> **Task statement**
For the data below, give again exactly the lines from the one containing "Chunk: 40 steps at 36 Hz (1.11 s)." through the one containing "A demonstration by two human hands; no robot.", both ends included, and no others.

> **Material for the task**
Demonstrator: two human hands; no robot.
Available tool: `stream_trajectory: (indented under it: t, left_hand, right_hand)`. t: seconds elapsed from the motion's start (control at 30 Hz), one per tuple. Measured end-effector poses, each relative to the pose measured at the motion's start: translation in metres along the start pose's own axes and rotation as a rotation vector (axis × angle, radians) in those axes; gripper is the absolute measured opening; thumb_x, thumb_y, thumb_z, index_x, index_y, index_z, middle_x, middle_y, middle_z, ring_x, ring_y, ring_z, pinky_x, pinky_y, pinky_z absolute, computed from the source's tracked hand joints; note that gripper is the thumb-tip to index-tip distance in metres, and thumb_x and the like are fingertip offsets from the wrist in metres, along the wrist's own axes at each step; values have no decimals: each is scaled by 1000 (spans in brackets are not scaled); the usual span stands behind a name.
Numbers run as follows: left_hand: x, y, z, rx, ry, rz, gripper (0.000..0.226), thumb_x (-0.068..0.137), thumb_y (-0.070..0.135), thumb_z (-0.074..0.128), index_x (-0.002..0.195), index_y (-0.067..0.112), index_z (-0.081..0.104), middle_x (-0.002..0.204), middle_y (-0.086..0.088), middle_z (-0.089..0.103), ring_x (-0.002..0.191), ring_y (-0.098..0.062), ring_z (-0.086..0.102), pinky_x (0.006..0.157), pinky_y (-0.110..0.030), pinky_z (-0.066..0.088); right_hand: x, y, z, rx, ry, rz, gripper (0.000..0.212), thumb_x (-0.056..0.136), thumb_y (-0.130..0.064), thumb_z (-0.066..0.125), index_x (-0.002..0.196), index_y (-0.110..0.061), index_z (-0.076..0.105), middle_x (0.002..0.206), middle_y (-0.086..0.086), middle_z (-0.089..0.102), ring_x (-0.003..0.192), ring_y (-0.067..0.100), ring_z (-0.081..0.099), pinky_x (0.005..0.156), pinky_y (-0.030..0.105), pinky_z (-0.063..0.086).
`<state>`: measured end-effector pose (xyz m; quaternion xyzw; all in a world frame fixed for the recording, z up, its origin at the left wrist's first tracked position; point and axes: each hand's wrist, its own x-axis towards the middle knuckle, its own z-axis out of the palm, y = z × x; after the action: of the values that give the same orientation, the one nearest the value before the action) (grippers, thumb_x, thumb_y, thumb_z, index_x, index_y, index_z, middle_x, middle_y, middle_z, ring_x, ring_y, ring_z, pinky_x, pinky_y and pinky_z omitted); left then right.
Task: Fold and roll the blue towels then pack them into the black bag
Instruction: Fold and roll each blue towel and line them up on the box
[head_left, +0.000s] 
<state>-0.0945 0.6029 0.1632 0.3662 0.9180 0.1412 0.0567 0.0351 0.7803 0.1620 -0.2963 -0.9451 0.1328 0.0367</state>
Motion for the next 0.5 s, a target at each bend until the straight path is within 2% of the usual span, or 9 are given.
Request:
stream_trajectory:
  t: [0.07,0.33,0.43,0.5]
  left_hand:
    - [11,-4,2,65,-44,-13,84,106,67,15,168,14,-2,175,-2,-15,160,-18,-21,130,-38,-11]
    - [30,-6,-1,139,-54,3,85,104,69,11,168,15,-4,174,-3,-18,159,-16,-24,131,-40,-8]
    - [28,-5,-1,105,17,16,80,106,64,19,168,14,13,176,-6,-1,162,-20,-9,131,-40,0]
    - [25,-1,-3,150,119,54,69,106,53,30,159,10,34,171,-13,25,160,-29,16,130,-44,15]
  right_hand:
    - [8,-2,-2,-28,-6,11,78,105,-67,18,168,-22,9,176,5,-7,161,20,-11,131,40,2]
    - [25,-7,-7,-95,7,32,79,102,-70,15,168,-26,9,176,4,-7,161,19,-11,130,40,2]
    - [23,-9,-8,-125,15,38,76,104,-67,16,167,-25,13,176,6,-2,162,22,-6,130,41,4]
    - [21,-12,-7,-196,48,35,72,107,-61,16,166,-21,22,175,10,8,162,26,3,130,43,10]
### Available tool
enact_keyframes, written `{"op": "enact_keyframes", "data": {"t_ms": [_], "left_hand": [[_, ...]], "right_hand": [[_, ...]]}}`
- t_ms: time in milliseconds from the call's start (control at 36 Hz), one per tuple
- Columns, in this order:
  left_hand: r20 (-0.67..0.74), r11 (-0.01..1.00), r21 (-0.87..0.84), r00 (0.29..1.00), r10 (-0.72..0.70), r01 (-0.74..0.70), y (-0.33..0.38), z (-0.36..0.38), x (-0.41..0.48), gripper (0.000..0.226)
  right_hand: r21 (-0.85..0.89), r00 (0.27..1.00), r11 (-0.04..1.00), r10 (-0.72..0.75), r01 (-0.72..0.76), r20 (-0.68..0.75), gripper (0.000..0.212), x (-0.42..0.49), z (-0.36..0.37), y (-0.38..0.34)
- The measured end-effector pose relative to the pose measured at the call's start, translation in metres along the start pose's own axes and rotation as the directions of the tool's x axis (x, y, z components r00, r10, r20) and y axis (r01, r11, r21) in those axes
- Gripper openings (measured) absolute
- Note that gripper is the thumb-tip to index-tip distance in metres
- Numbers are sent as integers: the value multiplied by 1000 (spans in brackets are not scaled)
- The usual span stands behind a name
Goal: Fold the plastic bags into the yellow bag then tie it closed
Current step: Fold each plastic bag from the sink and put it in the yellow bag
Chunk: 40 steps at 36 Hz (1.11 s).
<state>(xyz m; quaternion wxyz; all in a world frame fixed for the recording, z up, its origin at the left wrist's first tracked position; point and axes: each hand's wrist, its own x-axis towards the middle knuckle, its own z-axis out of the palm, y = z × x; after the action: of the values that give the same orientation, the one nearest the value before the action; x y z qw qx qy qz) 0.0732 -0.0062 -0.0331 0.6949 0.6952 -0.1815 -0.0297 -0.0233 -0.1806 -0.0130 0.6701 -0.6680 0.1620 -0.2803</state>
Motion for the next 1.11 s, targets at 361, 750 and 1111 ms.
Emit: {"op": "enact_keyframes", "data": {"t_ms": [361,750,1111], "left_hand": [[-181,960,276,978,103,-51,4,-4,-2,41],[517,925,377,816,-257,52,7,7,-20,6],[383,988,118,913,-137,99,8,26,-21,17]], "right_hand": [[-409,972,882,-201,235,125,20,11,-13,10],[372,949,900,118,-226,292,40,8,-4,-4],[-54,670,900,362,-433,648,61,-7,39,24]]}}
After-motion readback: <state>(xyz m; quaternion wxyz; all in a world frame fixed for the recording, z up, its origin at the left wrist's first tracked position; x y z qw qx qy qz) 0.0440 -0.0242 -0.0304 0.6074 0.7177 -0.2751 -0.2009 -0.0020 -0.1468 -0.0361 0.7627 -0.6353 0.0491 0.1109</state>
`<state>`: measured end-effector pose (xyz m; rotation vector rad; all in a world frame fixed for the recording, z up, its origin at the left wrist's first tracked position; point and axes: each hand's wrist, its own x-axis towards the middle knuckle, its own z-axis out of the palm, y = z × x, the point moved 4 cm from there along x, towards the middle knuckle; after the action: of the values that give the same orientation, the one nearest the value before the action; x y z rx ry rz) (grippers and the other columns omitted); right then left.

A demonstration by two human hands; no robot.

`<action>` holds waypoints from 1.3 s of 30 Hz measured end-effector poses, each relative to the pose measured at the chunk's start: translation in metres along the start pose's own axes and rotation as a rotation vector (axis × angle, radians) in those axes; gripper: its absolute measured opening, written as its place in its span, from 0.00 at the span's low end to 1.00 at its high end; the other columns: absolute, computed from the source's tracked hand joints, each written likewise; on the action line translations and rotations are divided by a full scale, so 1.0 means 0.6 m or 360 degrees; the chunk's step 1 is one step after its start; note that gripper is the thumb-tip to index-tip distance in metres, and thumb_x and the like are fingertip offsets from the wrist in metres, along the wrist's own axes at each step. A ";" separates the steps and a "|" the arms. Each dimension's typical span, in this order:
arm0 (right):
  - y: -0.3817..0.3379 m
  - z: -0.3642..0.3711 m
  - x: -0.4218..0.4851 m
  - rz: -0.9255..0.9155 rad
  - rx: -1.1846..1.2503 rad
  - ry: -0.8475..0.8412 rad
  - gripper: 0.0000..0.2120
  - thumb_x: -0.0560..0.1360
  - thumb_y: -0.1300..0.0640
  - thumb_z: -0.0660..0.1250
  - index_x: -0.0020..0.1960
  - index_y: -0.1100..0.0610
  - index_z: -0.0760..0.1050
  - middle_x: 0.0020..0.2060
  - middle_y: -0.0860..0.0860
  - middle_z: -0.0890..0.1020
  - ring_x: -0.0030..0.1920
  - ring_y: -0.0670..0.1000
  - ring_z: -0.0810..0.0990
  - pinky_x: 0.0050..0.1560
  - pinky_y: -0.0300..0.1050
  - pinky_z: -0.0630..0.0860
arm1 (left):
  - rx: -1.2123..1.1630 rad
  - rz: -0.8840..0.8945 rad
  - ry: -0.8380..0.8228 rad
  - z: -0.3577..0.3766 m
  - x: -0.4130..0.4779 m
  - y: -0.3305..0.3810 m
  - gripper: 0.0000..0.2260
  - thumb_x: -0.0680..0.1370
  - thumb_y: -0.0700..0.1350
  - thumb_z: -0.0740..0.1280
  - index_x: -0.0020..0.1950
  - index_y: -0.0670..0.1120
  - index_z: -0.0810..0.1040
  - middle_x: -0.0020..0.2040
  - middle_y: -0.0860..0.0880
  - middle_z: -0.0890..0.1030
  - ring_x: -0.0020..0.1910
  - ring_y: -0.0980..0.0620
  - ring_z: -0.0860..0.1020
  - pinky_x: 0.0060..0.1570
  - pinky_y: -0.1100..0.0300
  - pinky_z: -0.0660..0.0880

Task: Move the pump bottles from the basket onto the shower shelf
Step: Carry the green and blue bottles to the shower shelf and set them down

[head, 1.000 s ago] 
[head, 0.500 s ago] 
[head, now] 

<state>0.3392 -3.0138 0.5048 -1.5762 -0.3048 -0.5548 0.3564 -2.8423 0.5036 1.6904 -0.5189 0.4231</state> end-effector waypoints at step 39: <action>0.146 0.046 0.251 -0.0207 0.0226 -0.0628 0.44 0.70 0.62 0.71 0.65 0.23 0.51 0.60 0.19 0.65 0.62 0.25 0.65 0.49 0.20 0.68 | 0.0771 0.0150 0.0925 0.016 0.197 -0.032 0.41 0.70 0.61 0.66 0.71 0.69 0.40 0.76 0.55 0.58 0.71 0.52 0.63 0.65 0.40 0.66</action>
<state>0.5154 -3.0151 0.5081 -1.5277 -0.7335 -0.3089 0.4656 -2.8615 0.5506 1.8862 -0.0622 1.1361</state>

> **Finished task**
Chunk: 40 steps at 36 Hz (1.11 s).
<state>(xyz m; quaternion wxyz; all in a world frame fixed for the recording, z up, its origin at the left wrist's first tracked position; point and axes: each hand's wrist, its own x-axis towards the middle knuckle, its own z-axis out of the palm, y = z × x; after the action: of the values that give the same orientation, the one nearest the value before the action; x y z qw qx qy qz) 0.0732 -0.0062 -0.0331 0.6949 0.6952 -0.1815 -0.0297 -0.0233 -0.1806 -0.0130 0.6701 -0.6680 0.1620 -0.2803</state>
Motion for the next 1.11 s, targets at 361, 750 and 1111 ms.
Emit: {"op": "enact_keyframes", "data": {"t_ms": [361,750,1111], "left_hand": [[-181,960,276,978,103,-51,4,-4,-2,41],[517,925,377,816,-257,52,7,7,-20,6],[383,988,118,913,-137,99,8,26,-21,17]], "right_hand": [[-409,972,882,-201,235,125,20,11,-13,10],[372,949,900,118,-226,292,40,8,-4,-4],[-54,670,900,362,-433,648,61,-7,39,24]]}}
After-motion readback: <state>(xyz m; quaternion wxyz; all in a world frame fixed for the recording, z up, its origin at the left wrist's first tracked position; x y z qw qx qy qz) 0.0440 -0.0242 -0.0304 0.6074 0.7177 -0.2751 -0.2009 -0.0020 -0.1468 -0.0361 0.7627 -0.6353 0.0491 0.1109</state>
`<state>`: measured end-effector pose (xyz m; rotation vector rad; all in a world frame fixed for the recording, z up, its origin at the left wrist's first tracked position; point and axes: each hand's wrist, its own x-axis towards the middle knuckle, its own z-axis out of the palm, y = z × x, the point moved 4 cm from there along x, towards the middle knuckle; after the action: of the values that give the same orientation, the one nearest the value before the action; x y z rx ry rz) (grippers and the other columns omitted); right then left.

A demonstration by two human hands; no robot.

The exercise asks for nothing more.